Sleep apnea usually is a chronic (ongoing) condition that disrupts sleep three or more nights each week. The patient often moves out of deep sleep and into light sleep when his/her breathing pauses or becomes shallow. This results in poor sleep quality that leads to tiredness and exhaustion during the day. Sleep apnea is one of the leading causes of excessive daytime sleepiness.

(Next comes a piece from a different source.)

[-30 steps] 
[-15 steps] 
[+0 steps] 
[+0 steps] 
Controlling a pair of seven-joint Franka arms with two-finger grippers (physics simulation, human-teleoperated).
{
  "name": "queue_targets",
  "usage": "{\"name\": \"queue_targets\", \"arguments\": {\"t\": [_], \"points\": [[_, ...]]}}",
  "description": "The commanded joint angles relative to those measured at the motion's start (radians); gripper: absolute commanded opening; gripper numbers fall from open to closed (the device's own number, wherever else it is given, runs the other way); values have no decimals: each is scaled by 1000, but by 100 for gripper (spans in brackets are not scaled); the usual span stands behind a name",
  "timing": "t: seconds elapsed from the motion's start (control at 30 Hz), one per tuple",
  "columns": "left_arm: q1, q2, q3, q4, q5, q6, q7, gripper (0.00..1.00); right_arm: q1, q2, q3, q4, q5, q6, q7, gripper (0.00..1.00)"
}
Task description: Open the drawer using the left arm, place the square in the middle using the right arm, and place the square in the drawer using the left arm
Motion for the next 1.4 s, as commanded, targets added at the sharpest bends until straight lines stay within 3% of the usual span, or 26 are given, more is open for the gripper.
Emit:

The reason why it is important to know about Sleep Apnea is that it often goes undiagnosed. Doctors usually can't detect the condition during routine office visits. Most people who have sleep apnea don't know they have it because it only occurs during sleep. A family member and/or bed partner may first notice the signs of sleep apnea. Yet, it is a potential killer. Sleep Apnea can lead to --

Sleep Apnea, according to July 2008 results from the Wisconsin Sleep Cohort, an 18-year observational study supported by the National Heart, Lung, and Blood Institute (NHLBI) of the National Institutes of Health, is associated with an increased risk of death. [2]

Contents

[edit] Types of Sleep Apnea

There are three types of apnea: obstructive, central, and mixed; of the three, obstructive is the most common.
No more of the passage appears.